- SentinelOne discovered macOS “Gaslight” malware that uses rapid injection to mislead AI-assisted sorting tools during scanning.
- Beyond the standard backdoor and infostealer capabilities, it embeds fake Markdown “system” messages to trick LLMs into disrupting the investigation.
- Researchers warn defenders to treat malware samples as adversarial input and isolate AI pipelines, as rapid injections are expected to be more targeted by analysts.
We’ve seen rapid injections into websites and emails, but what about malware samples? Security researchers SentinelOne recently published a detailed report on a newly discovered macOS malware called Gaslight which, as the name suggests, attempts to trick AI-assisted sorting agents into stopping scanning.
The malware itself is nothing fancy: it infects the device by any means necessary (usually phishing and social engineering), connects to the infrastructure controlled by the attacker via Telegram, and then executes different commands such as profiling the device, executing arbitrary shell commands, stealing files, or terminating processes.
It also provides second-stage malware that acts as an information stealer, extracting passwords, sensitive PDFs, cryptocurrency wallet information, and much more.
Arming sorting pipelines assisted by LLM
But where Gaslight stands out is its defenses against AI-based malware analysis. According to SentinelOne, the malware contains a large block of fake “system” messages in Markdown format, designed for AI assistants that security researchers can use when reverse engineering. These messages claim things like “the AI authentication token has expired”, “the analysis environment is out of memory”, “disk space has been exhausted”, “static analysis is unsafe”, and the like.
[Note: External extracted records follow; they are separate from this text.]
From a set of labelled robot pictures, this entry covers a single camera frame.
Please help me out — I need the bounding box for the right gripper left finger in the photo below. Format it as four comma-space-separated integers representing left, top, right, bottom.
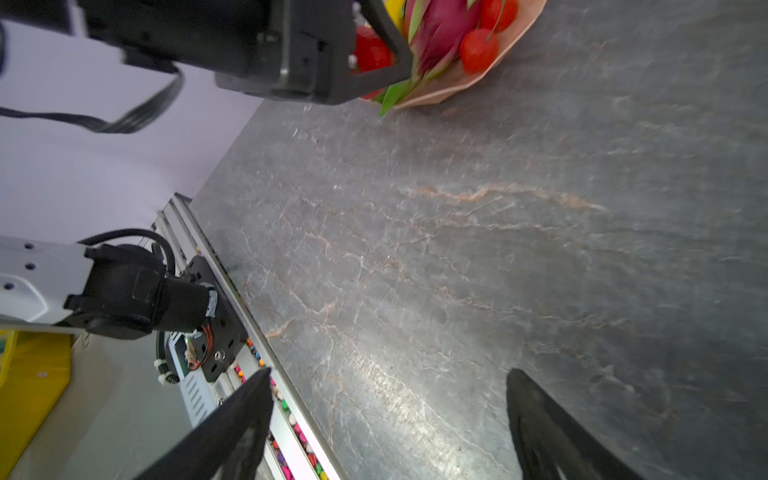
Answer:
138, 368, 274, 479

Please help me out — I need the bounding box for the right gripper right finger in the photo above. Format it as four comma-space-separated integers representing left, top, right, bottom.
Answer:
506, 369, 640, 479

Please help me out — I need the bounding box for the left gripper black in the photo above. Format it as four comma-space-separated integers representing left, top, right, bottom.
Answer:
1, 1, 412, 105

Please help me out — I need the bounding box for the fake red strawberry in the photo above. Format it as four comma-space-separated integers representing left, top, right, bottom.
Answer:
354, 26, 394, 74

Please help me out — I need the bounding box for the fake yellow melon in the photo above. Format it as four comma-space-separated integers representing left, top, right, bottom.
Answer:
384, 0, 406, 33

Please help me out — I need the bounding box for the fake pink dragon fruit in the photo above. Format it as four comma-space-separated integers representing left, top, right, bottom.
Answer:
380, 0, 481, 116

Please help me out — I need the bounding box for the fake red cherry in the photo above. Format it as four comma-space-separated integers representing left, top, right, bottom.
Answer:
479, 0, 519, 33
460, 29, 499, 75

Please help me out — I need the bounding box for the fake red cherry front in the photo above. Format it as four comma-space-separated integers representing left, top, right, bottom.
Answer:
460, 29, 499, 75

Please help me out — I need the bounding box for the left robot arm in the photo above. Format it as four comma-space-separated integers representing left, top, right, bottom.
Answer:
1, 1, 412, 339

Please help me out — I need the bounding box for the white vented cover strip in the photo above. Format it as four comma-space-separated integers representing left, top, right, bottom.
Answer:
165, 333, 219, 428

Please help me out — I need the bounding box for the yellow bin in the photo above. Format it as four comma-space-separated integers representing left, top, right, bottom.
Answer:
1, 331, 72, 479

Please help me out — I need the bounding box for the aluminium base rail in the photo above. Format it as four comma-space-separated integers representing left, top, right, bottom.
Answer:
153, 194, 346, 479

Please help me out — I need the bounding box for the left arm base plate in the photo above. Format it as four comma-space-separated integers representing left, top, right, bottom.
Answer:
184, 255, 247, 383

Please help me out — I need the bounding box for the black ribbed cable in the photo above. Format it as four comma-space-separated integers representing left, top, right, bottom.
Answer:
0, 62, 186, 136

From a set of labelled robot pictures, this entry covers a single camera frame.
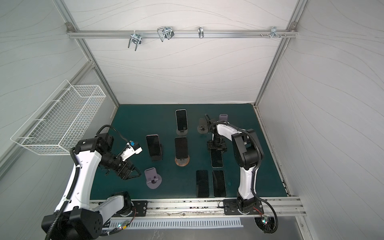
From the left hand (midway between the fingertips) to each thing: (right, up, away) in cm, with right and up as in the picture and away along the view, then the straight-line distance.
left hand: (136, 167), depth 71 cm
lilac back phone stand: (+48, +25, +31) cm, 62 cm away
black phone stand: (+6, -1, +19) cm, 20 cm away
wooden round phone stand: (+21, -4, +20) cm, 29 cm away
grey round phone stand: (+34, +16, +31) cm, 49 cm away
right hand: (+43, +4, +25) cm, 50 cm away
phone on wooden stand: (+21, +7, +11) cm, 25 cm away
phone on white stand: (+19, +23, +25) cm, 39 cm away
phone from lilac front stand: (+42, -1, +20) cm, 46 cm away
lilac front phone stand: (+6, -10, +8) cm, 14 cm away
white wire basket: (-35, +21, -1) cm, 41 cm away
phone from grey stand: (+42, -12, +10) cm, 44 cm away
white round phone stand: (+19, +13, +34) cm, 41 cm away
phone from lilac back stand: (+32, -14, +13) cm, 38 cm away
While a human analyst would certainly recognize these fake messages even at a glance, an LLM that is not properly isolated from untrusted input could interpret them as real system instructions and refuse to analyze the malware further.
“macOS.Gaslight stands out for its rapid injection targeting analysts, an attempt to weaponize LLM-assisted sorting pipelines that are increasingly part of the reverse engineering loop,” SentinelOne explains. “Anyone building such tools should treat the contents of the samples they sort as adversarial input, never as instructions, and be prepared to keep any hostile content out of the model. As LLM-assisted analysis becomes routine, advocates should expect more samples to be created to exploit it.”
Researchers have published a comprehensive list of indicators of compromise at this link.
Via Hacker news

The best antivirus for every budget
Follow TechRadar on Google News And add us as your favorite source to get our news, reviews and expert opinions in your feeds.